À Guibai, l'ami qui souffre – et dont l’agonie intellectuelle est plus éloquente que tous ses écrits. Mon cher Guibai, vous m’invitez à souffrir avec vous, ce matin. Soit. Mais si la souffrance est la monnaie de la lucidité, alors vous êtes un rentier de l’opacité. Votre texte n’est pas un témoignage, c’est un réquisitoire manqué contre la cohérence, drapé dans la fausse neutralité d'un observateur qui n’observe rien d’autre que l’épaisseur de ses propres œillères.
Vous évoquez le brave camarade du MRC, qui vous réveille avec la sainte angoisse de la « dynamique cassée ». Vous le fustigez pour sa suspicion, pour son soupçon de « vendu », mais vous omettez l’essentiel : il sent l'odeur du soufre, celle de la compromission, même recouverte du vernis d’une interview.
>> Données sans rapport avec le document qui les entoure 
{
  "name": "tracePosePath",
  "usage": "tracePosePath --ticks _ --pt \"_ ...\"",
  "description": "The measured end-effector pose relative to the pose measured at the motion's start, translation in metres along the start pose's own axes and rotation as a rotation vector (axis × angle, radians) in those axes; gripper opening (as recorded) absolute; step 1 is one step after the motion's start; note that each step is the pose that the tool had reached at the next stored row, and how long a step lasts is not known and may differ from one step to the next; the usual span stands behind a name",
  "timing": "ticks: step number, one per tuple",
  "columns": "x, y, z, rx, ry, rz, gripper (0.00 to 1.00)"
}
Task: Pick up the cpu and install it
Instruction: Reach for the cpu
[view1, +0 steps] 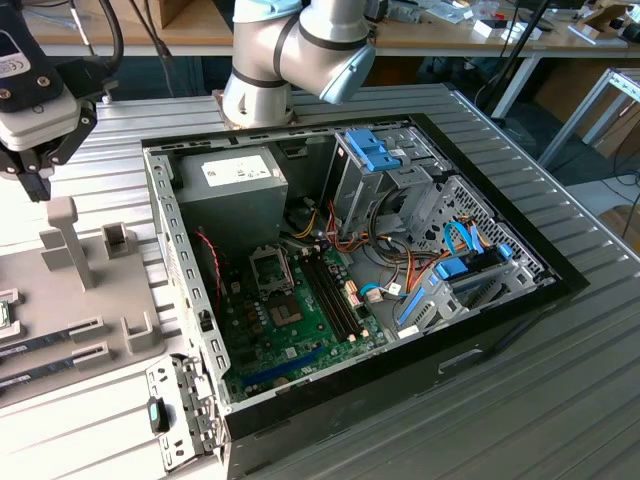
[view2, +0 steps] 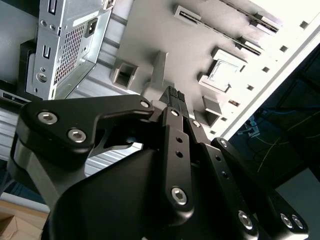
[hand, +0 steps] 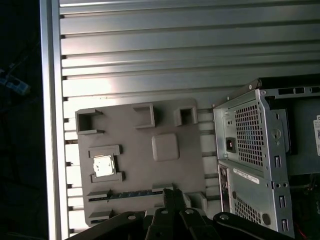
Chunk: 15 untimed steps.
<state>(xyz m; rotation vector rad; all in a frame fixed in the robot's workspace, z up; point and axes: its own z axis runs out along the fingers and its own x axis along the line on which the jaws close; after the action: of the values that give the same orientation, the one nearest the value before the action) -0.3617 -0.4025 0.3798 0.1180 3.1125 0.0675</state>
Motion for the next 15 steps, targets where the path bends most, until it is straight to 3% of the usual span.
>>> tracePosePath --ticks 5,15 --pt "0.0019 -0.0002 0.0008 0.0 0.0 0.0 0.11" --pt "0.0141 -0.0016 0.0048 0.0001 -0.0001 0.0 0.11"
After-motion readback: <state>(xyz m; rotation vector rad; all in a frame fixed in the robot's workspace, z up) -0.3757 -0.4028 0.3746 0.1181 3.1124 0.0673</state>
Donner la parole n’est pas un acte neutre quand l'acteur est un bénéficiaire des « grâces et faveurs du régime de Biya ».
Vous vous faites l’avocat du FSNC. C'est votre droit, mais ne venez pas ensuite me donner des leçons de courage.
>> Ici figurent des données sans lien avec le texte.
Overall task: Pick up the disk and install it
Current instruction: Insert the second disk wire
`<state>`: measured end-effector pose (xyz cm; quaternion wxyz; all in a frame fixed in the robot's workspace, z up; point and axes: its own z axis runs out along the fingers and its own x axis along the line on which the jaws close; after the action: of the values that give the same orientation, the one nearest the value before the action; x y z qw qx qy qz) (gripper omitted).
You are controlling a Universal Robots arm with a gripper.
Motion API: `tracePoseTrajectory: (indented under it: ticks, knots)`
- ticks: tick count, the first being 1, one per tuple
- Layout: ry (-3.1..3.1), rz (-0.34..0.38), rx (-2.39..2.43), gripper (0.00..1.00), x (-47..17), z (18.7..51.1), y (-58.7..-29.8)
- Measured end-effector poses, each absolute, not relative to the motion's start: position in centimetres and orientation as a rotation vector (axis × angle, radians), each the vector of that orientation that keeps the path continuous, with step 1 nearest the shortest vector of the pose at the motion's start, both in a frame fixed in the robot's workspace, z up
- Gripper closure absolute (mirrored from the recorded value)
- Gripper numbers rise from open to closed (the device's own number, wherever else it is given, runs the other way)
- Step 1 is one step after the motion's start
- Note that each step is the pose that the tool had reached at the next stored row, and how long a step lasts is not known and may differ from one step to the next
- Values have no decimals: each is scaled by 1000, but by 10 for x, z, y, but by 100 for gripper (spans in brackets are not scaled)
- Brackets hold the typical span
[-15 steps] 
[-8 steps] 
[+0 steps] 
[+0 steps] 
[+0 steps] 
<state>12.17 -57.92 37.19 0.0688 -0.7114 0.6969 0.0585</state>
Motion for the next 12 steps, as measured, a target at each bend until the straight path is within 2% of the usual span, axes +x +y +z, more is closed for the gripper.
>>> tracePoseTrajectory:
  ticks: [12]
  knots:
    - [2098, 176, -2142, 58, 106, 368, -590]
Je vous lance un défi si voulez vous comparer à moi Mamadou Mota, entrez dans l'opposition pour deux jours. » Mon cher cousin, vous ne comprenez donc rien. L'opposition n'est pas un salon de thé où l'on sirote l’amertume des défaites. C'est le cachot. L'opposition, c'est l'étreinte de la matraque et la fraîcheur douteuse d'une cellule.
Vous, vous bénéficiez des grâces et des faveurs du régime de Biya et vous voulez vous positionner comme un défenseur de la cause commune cel constitue un acte de couardise. La seule vérité qui surnage de votre narratif c’est précisément ce qui vous discrédite. Vous tenez la plume, mais la main est celle qui reçoit les miettes du festin. C’est bien plus facile d’analyser le sacrifice quand on est repu.
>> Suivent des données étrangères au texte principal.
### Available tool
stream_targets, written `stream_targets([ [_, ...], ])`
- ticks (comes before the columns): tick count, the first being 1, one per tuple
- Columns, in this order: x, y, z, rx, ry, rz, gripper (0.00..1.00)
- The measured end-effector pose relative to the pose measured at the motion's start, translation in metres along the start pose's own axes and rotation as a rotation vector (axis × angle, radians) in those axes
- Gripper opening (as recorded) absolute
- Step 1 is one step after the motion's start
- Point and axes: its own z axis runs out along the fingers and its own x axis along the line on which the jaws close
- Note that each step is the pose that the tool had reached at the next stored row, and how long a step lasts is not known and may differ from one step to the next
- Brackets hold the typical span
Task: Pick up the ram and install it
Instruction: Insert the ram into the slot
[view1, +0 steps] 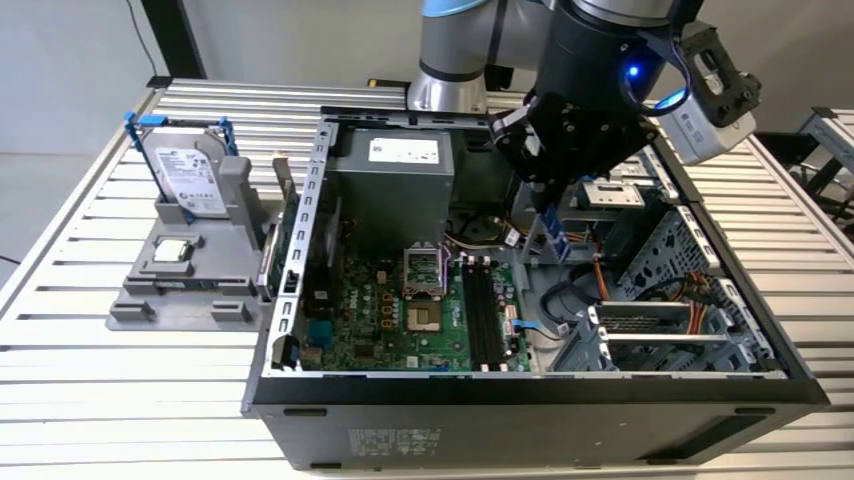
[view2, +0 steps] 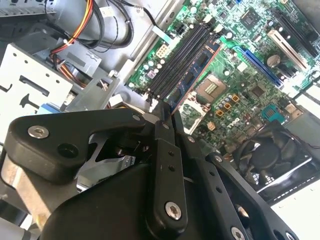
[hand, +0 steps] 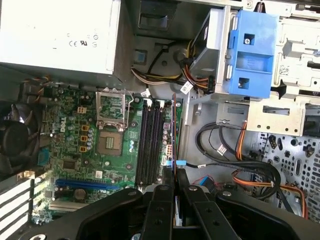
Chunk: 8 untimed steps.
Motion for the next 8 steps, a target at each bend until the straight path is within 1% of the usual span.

Vous jouez au procureur du MRC, me sommant de reconnaître la victoire, quel est votre contribution à cette victoire ?
Vous reprochez au MRC de ne pas publier de communiqué pour denoncer un simulacre électoral. Mais qu'auriez-vous voulu ? Un communiqué d’éloge funèbre ?
Vous parlez de la constance du MRC dans le boycott de 2020. C'est l’unique mot honnête de votre diatribe. La constance, mon cher Guibai, est le luxe des hommes libres. Le changement de braquet permanent, l'excuse électorale, la justification des « centaines de milliers de jeunes qui rêvent de changer leur environnement immédiat » par la prise des strapontins : cela, c'est le signe de l'opportunisme, la maladie chronique de ceux qui n’ont jamais eu le courage de payer le prix de leur rêve. Le MRC est maître de sa trajectoire, pas un missile manipulable par quelques billets de Banque.
Vous concluez votre échange avec votre ami sur une question : « Et votre parti, le MRC, allez-vous boycotter les prochaines élections locales ? »
Je vais vous répondre, Guibai, sans l’hypocrisie qui vous caractérise.
Le MRC, lui, n’a pas besoin de justifier son positionnement à chaque cycle par le prisme d’un cynisme désespéré. L'opposition n'est pas un concours de présence. Elle est un état d’âme et un combat de principe.
Si l’arène politique n’est qu’un guet-apens, y entrer est une reddition. L’urgence n'est pas de ramasser les « mandawas » que le régime consent à laisser tomber. L'urgence est de faire s'écrouler la table du festin pour que la nation entière puisse y prendre sa place.
Quand on entre dans l'opposition, on y entre pour de vrai. Ce n'est pas une escapade de deux jours pour prendre la pose du martyr, puis retrouver le confort de la faveur.
Alors, Guibai, souffrez, et cogitez encore. Car le sacrifice n’est jamais une question d’opportunité, c’est une affaire de dignité.